What you return must match the listing below exactly, minus any pictures.

Segment Open

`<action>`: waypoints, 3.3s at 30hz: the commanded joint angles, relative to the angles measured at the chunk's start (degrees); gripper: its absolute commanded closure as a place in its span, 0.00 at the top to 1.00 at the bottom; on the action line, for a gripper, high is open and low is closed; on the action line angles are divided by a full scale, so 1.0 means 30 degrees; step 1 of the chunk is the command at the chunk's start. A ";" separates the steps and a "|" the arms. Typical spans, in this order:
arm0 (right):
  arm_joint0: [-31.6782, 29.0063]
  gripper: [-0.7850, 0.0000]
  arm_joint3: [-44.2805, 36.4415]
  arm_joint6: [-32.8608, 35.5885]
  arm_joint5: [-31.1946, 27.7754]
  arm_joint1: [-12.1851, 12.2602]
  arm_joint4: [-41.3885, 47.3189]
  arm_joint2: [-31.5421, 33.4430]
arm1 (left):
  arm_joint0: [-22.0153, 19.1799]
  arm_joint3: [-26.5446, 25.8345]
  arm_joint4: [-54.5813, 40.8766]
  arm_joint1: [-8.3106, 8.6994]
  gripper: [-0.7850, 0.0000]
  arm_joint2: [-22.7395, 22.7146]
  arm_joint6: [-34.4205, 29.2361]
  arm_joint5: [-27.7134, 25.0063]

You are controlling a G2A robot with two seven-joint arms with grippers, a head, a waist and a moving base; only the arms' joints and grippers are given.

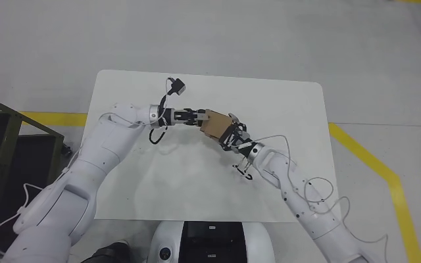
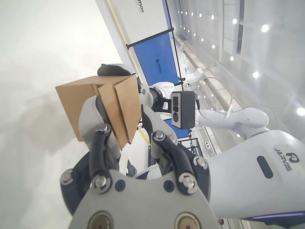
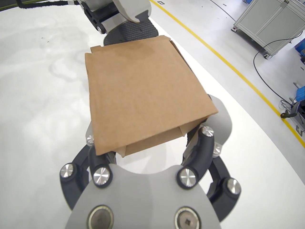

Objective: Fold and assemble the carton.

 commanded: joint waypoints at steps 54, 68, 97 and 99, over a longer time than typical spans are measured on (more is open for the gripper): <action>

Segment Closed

▶ _SOLUTION_
`<action>`: waypoints, 3.3s at 30hz: the commanded joint angles, relative to the angles measured at the chunk's start (degrees); gripper: its absolute commanded closure as a place in its span, 0.00 at the top to 1.00 at the bottom; on the action line, for a gripper, high is open and low is closed; on the action line angles are divided by a full scale, so 1.0 means 30 degrees; step 1 of the chunk is the command at the chunk's start. A ";" separates the steps and a "|" the arms. Typical spans, in this order:
arm0 (right):
  arm_joint0: [-31.6782, 29.0063]
  gripper: [-0.7850, 0.0000]
  arm_joint3: [-44.2805, 36.4415]
  arm_joint6: [-32.8608, 35.5885]
  arm_joint5: [-31.1946, 27.7754]
  arm_joint1: [-12.1851, 12.2602]
  arm_joint4: [-41.3885, 47.3189]
  arm_joint2: [-31.5421, 33.4430]
arm1 (left):
  arm_joint0: [-22.0153, 19.1799]
  arm_joint3: [-26.5446, 25.8345]
  arm_joint4: [-54.5813, 40.8766]
  arm_joint1: [-8.3106, 8.6994]
  gripper: [-0.7850, 0.0000]
  arm_joint2: [-22.7395, 22.7146]
  arm_joint6: [-34.4205, 29.2361]
  arm_joint5: [-27.7134, 25.0063]

You are controlling a G2A robot with two seven-joint arms with grippers, a head, a waist and a moving base; only the arms' joints and grippers are given.


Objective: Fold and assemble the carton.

 commanded: joint waypoints at steps 54, 68, 97 and 99, over a longer time than typical spans are measured on (more is open for the gripper): <action>

No further output is expected for this exercise.